Widać już światełko w tunelu przy okazji wyborów w Podokręgach MZPN, gdzie dokonują się zmiany. Ta najbardziej spektakularna wydarzyła się w Nowym Sączu, gdzie nowy Prezes otrzymał 100% poparcia. Szczere gratulacje.  Jak możemy zobaczyć to osoba nietuzinkowa i znana w środowisku, więc delegaci nie mieli się nawet nad czym zastanawiać. Szacunek należy się komuś, komu udało się przekonać Pana Prezesa do objęcia tej funkcji. Nie ukrywam, że bardzo chciałbym poznać (szczere) zdanie nowego Prezesa chociażby w temacie dokonania koniecznych zmian w MZPN w Krakowie jak i wielu innych sprawach. Czy podejmie odważną próbę reformowania czy raczej przyjmie pozycję wyczekującą. Mam nadzieję, ze będzie zwolennikiem dokonania głębszych zmian. Może i delegaci MZPN Podokręgu Tarnów dokonają równie spektakularnego wyboru? MZPN Podokręgu w Nowym Sączu raczej nie uda się nam przebić. Raz jeszcze serdeczne gratulacje na ręce nowego Prezesa.      

4 komentarze:

  1. Odnośnie Nowego Sącza to zmiana jest iście kosmetyczna. Owszem wymieniono prezesa ale w zarządzie pozostała większość osób związana ze "starym" układem. A co do naszego tarnowskiego podwórka to jak widać Pan Henryk po wyborze na prezesa PPN Tarnów w ramach pierwszych 100 dni urzędowania zrobi wszystko aby rozpocząć kolejną prawniczą "wojenkę" z MZPN/PZPN? Czy za kolejne potrzebne wrocławskie ekspertyzy zapłaci PPN czy nowy prezes ze swojej kieszeni?

    OdpowiedzUsuń
  2. Nie zamierzam rozpoczynać żadnej wojenki, natomiast nigdy nie zgodzę się na bezprawne działania kilku osób próbujących za wszelką cenę utrzymać władzę. Za ekspertyzę już nie raz zapłaciłem. Tym razem jak widzę i słyszę nie będę osamotnionym w tej walce z panującym układem. Dziadostwo, bezprawie i prywatę ma każdy szanujący się obywatel zwalczać wszystkimi dostępnymi prawem metodami, bez względu na koszty. Prezesem raczej nie zostanę, bo nie zamierzam zbierać żadnych podpisów a tym samym nie spełnię wymogów. Za to Pan spełnia wszelkie kryteria wielu osób, atakowania z za pleców, bo tak jest wygodnie. Schować się pod linkiem nieznajomy i udawać greka to żadna filozofia. To się raczej nazywa tchórzostwo lub cwaniactwo albo zimna bezwzględna kalkulacja. Dziękuję za komentarz i pozdrawiam.

    OdpowiedzUsuń
  3. Panie Henryku proszę się nie obrażać i nie rezygnować ze startu w wyborach.

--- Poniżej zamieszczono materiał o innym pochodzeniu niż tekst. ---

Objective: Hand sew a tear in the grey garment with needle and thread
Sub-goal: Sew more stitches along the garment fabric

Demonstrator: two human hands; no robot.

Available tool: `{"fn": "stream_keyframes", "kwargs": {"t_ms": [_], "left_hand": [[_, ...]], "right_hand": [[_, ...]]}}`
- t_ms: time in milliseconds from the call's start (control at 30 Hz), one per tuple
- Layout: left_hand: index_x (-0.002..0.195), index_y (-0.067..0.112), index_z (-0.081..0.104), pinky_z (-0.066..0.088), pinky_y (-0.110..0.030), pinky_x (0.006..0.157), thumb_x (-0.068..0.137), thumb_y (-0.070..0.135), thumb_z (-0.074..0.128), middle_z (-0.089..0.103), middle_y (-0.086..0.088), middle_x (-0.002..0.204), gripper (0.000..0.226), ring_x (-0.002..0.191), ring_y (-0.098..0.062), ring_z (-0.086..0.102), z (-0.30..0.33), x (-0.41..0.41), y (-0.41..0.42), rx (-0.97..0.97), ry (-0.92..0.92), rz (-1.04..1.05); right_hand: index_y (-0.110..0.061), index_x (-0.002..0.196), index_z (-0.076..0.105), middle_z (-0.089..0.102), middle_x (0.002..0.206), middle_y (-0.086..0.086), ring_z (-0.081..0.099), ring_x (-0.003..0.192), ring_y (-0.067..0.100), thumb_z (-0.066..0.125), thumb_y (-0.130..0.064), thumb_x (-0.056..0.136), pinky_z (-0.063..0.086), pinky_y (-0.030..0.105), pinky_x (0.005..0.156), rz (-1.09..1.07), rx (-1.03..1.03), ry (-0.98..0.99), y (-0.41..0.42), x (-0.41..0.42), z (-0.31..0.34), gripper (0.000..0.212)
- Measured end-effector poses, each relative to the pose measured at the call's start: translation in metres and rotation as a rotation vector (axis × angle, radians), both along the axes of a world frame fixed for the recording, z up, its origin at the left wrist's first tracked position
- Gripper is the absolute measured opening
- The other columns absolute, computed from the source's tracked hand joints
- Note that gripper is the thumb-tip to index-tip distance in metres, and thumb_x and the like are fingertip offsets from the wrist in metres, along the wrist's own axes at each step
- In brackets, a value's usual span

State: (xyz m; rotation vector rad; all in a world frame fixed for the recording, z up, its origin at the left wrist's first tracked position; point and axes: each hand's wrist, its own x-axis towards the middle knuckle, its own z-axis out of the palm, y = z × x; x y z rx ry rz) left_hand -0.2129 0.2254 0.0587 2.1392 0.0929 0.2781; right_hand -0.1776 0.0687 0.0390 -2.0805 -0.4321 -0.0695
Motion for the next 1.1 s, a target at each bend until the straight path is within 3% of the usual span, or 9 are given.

Skoro "oni" wymyślają coraz to głupsze zasady to warto je spełnić, aby móc ich pokonać ich własną bronią. Kto jak nie Pan będzie w stanie zwalczyć to całe dziadostwo, bezprawie i prywatę jakiej przejaw miał miejsce na meczu Tarnovia - Glinik. Jak można wyczytać w internecie dwójka arbitrów z tego spotkania to osoby "umoczone" w słynny mecz bocheńsko-brzeskiej okręgówki Bucze - Mokrzyska! Czyżby stare mroczne czasy powracały?

    OdpowiedzUsuń
  4. Proszę Pana. Mroczne czasy nie powracają, one ciągle są i będą, dopóki nie nastąpią radykalne zmiany, ale nawet wtedy nie możemy mieć pewności, że wszystko nagle będzie super. Jednak nie ma innej drogi i trzeba za wszelką cenę podjąć próbę, tylko zachodzi tutaj zasadnicze pytanie, czy działacze chcą zmian? Naturalnie najważniejsze zmiany powinny wydarzyć się w Wojewódzkich Związkach czy samym PZPN-ie, ale nie dokona się to bez zmian na samych dołach. U nas wystarczy, że na Walnym pokaże się jakiś aparatczyk, nagada głupot, coś tam bąknie po łacinie i wszyscy wpadają w euforię. Ile to ja się nasłuchałem na meczach, Heniu kandyduj, masz mój głos. No tak, ale ja mam swój rozum i życiowe doświadczenie i wiem, ile czasami te zapewnienia są warte. Podobno jak wygra jeden z mocno promowanych kandydatów, to w Tarnowie powstaną nowe boiska, sztuczne nawierzchnie i nawet przykryte balonem (chyba balonikiem). Ponoć nawet jest to już ugadane z władzami. Nie wiem, czy śmiać się czy płakać. Ja niestety nie mam aż tak potężnych mocodawców i takich układów, więc…
    Bardzo dziękuję za komentarz i absolutnie się nie obrażam. Mam świadomość, że prowadząc bloga, czy startując w wyborach muszę liczyć się z każdym komentarzem. Mam ogromną satysfakcję, że przez wiele już lat prowadzenia bloga i prawie 700 komentarzy 99 % z nich to komentarze bardzo merytoryczne i taktowne, gdzie jeden szanuje drugiego i za to bardzo dziękuję.